If you haven’t heard about GrabPERF, it is an awesome free (community supported) service created by Stephen Pierzchala that provides distributed measurement services and monitoring for tracking key performance benchmark of many sites including my blog. The GrabPERF agents gather detailed component, page size, and response code data for the sites they monitor on a regularly scheduled interval and ship it to the central database in real-time where it is available for presentation in the GrabPERF interface. I’ve been a big fan of GrabPERF for a while now and use it as THE key measure for my sites performance.

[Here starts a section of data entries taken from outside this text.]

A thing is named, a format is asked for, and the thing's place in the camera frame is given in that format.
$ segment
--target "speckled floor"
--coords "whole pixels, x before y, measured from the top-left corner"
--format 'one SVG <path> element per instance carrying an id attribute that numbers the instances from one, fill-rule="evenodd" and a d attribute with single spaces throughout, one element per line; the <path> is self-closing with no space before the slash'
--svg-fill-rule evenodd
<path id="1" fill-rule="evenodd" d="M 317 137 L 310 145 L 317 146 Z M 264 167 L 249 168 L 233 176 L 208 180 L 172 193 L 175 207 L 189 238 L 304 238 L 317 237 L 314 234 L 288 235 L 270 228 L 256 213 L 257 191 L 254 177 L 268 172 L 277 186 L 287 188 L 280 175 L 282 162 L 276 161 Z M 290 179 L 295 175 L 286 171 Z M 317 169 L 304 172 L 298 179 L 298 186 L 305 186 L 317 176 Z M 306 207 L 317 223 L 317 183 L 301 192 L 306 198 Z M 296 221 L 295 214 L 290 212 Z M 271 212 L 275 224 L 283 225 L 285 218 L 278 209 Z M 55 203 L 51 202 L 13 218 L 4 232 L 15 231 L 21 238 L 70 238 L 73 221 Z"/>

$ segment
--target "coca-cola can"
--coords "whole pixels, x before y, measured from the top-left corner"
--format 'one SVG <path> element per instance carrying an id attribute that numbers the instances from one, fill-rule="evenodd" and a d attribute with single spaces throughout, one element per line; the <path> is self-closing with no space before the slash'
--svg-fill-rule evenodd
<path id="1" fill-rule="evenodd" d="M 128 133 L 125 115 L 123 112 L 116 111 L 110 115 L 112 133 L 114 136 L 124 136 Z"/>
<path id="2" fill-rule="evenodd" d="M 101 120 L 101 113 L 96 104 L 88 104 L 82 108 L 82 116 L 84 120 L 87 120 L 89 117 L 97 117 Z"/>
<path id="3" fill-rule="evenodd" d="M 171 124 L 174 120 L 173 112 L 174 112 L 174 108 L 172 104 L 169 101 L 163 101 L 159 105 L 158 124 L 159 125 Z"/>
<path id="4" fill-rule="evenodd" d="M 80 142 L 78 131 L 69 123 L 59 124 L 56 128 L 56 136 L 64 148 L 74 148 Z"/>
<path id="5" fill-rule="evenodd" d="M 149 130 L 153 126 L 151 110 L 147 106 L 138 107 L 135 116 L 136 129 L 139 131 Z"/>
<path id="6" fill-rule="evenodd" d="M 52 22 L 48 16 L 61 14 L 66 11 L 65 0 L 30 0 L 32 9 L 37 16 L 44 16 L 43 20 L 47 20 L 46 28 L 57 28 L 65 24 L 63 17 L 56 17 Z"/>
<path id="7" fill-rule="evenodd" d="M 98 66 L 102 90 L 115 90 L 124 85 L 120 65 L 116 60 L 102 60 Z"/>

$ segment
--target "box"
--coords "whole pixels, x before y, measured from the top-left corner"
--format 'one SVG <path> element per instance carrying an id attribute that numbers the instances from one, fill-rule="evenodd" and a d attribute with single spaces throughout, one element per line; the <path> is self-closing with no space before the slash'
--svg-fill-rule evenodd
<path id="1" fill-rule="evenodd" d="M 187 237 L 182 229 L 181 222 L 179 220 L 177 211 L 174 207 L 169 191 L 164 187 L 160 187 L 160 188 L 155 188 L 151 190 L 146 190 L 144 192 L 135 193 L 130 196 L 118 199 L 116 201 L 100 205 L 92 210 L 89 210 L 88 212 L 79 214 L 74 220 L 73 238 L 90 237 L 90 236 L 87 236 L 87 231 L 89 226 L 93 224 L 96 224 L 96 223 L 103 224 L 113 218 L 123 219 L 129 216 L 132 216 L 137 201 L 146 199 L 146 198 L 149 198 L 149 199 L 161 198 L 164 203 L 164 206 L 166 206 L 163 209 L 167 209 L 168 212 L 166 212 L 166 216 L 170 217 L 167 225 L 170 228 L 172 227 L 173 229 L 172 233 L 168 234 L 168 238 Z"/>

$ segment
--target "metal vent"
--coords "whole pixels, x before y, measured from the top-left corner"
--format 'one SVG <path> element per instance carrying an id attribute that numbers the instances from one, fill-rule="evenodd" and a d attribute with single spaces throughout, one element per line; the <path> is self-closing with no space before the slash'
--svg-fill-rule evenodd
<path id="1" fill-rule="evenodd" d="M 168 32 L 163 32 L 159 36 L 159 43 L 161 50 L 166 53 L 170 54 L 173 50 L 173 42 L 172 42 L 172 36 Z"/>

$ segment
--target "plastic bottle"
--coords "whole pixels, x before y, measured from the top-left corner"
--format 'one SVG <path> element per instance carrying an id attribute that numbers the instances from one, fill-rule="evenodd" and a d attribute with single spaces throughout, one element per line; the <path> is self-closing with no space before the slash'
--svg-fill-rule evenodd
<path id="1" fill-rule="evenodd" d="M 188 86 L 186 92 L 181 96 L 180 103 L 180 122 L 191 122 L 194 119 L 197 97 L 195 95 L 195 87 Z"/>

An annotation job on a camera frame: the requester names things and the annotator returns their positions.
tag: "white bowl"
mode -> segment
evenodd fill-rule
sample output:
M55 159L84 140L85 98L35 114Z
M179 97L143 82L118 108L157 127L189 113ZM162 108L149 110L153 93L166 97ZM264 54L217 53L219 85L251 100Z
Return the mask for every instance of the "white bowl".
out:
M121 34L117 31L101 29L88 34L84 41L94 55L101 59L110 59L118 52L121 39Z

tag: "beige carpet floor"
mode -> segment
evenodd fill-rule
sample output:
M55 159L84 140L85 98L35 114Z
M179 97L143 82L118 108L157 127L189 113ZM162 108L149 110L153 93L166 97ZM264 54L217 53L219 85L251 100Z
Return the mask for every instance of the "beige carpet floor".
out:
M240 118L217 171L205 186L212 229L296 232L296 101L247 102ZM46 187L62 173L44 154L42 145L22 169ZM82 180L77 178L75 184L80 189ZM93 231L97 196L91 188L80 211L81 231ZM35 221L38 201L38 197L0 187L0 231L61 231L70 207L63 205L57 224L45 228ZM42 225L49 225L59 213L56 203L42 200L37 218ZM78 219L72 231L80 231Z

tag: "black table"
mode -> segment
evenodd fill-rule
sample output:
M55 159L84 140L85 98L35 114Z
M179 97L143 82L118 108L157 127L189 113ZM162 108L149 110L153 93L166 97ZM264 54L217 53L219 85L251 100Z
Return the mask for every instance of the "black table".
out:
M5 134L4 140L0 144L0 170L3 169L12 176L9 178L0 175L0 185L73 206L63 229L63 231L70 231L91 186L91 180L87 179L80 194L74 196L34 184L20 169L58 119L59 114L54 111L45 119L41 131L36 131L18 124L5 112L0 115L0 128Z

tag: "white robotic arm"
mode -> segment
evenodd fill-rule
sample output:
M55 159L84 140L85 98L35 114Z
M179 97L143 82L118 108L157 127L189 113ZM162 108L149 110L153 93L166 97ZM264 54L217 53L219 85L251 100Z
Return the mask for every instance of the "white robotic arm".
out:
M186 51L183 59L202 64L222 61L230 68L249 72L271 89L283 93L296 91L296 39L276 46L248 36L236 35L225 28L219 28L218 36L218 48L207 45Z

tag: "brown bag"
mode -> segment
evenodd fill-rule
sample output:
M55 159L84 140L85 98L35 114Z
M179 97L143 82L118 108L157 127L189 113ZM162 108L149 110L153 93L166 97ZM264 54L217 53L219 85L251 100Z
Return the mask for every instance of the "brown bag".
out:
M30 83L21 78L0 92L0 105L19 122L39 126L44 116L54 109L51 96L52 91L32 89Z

It was really exciting to see the latest performance results as I’ve had a rough couple of months in terms of hosting. For a while, I had this blog hosted at Kattare to see how their Java/JSP (Tomcat) hosting services stacked up. While my blog was hosted there, I ran into a bug in the awesome Ultimate Tag Warrior 3 WordPress plugin where the plugin filled up my wp_postmeta database table with empty value of meta_value for every post that was viewed and didn’t have one of more tag defined. I had just started using the tag plugin and so not all my posts had tags defined and with the traffic I get, I was causing major issues for Kattare’s shared MySQL database server and so they disabled my site. Since I already had an account with TextDrive and a reliable daily MySQL backup, I moved my site to TextDrive. With the Ultimate Tag Warrior plugin fix, my blog worked for a while but it started causing problems for the folks at TextDrive as I was using the shared hosting feature and the traffic I was getting was adversely affecting other people on my server. So I decided to move to A Small Orange to check out one of their virtual (VPS) offerings to see how they compare to traditional dedicated server. I picked the professional plan which got me 512 MB of RAM, 20 GB of disk space, and 250 GB of bandwidth running CentOS (RedHat Enterprise Linux 4) on a quad 2GHz CPU box for $90 a month. I have been incredibly happy with the performance of the server, the support team and the overall performance of their network and the results from GrabPERF show it.

I am still continuing to ‘play’ with Amazon’s EC2 (Elastic Compute Cloud) offering to see if it could really become the killer solution that will change the hosting landscape. A dedicated (albeit virtual) machine for $70.00 a month is a really compelling story and if Amazon can back that up with additional offerings where you can geographically distribute your applications in multiple datacenters and still scale up/down with computing capacity as needed, why would you host anywhere else? I know Amazon’s EC2 offer is ‘bare-bones’ on purpose where you have to build your server from scratch; you don’t get a web interface like cpanel or plesk to manage your server instance or help with your server configuration once you get up and running. This has to open up opportunities for VAR’s to offer value on top of the EC2 platform by creating ‘hosting-in-a-box’ service where they will build custom Linux deployments, manage them and offer simple management tools. S3, the Amazon storage service has created a huge marketplace for storage, backup tools, online backup vendors and other niche products. I think ECS is going to do the same for the hosting market.

Almost forget: I am running WordPress 2.0.5 with a ton of plugins that are listed on my colophon page and the real difference maker is WP-Cache with this fix to wp-cache-phase2.php that makes it compatible with WordPress 2.0.x.